These are different than your conventional strands of lights because each individual pixel can be controlled, whereas your standard lights can only do one thing at a time.

Pixels are a great tool to use in Christmas lighting because, they can be set up in props (more on that shortly) and you have the capability to create different designs and looks with your lighting.

Why Use Props?

So, why not just use the pixels and have them wrapped around an object or just strung up like regular lights? While that is definitely an option, it becomes more of an obstacle when you’re trying to program the lights to look the way you want to.

Pixels have the ability to display effects and designs. But those effects and designs can be hard to get across when the lights are wrapped around a bush. That’s why we use pixels and props together. You can have different shapes, straight outlines, and so much more to help your display look amazing.

What Are Props?

In a basic description, props are just a device or template that can display pixels. Using props in your lighting can help you create shapes and display different lighting effects.
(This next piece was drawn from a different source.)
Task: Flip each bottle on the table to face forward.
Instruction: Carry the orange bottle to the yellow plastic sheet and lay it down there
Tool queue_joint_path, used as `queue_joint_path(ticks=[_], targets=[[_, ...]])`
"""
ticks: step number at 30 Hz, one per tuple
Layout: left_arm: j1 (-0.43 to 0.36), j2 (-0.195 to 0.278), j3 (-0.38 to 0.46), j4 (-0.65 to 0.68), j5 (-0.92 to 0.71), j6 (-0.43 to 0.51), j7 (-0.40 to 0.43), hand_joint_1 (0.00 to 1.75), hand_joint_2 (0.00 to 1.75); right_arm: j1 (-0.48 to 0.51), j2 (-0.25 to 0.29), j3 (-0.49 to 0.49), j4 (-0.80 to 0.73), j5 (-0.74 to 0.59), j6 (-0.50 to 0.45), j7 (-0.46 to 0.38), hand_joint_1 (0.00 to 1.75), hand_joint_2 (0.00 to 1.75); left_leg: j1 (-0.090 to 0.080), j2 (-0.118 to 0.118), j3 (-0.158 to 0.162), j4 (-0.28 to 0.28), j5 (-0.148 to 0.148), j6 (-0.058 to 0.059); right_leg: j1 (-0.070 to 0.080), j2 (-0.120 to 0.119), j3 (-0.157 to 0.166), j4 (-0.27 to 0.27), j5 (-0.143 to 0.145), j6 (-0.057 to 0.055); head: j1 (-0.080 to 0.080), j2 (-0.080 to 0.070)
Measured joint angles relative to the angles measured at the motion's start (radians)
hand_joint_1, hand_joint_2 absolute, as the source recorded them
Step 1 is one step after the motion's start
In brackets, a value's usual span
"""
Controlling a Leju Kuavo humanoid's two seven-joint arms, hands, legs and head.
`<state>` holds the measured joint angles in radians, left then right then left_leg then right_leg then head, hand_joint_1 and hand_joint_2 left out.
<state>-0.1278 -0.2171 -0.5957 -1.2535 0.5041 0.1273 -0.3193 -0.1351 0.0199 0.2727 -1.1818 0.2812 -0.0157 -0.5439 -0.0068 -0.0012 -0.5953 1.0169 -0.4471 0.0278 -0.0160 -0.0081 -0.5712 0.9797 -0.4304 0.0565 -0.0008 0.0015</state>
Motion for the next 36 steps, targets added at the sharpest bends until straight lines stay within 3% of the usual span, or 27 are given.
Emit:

There are three different types of props that you will generally see used in Christmas lighting displays. You have the stripped, corrugated, and DMX type of props.

Strip Props

The first type of props we will cover are the strip props as pictured below. These strips are great for when you want to create an outline or a straight lined prop.

Setting these up is very easy and designed so that you can just pop the pixels in each hole. This keeps your lights organized and keeps them in a straight line.

Another type of strip props is known as the horizontal strips. These are similar but stiffer so that you can use them with a piece of conduit or pipe. Setting your pixels up in these is the same, you can just pop them in.

With either of these props, you can hang them up to outline your roof, windows, or even porches. My personal preference is, to begin with, these and create an outline for my entire display. They’re easy to get set up and a great foundation for your lighting display.

Corrugated Props

Another type of props that are commonly used are your corrugated, or “coro” props. These type of props are great for your more complex looking shapes and outlines.

These props can be any shape or design. Similar to the stripped props, you can just pop in the pixels and it may take a little more of a set up to make sure the wires are covered. But once you have the pixels set in the prop, you can then set up the prop inside of xLights or Vixen by adding the model.

Once the prop is programmed in, its fairly easy to set the lights to display exactly like they would on the computer as well as in person. Coro props are great once you have them set up and can definitely add some fun looks to your display.

DMX Props

The last type of prop we’re going to cover is your DMX props. These are starting to become more popular over the past few years. DMX props have come from being used in stage lighting.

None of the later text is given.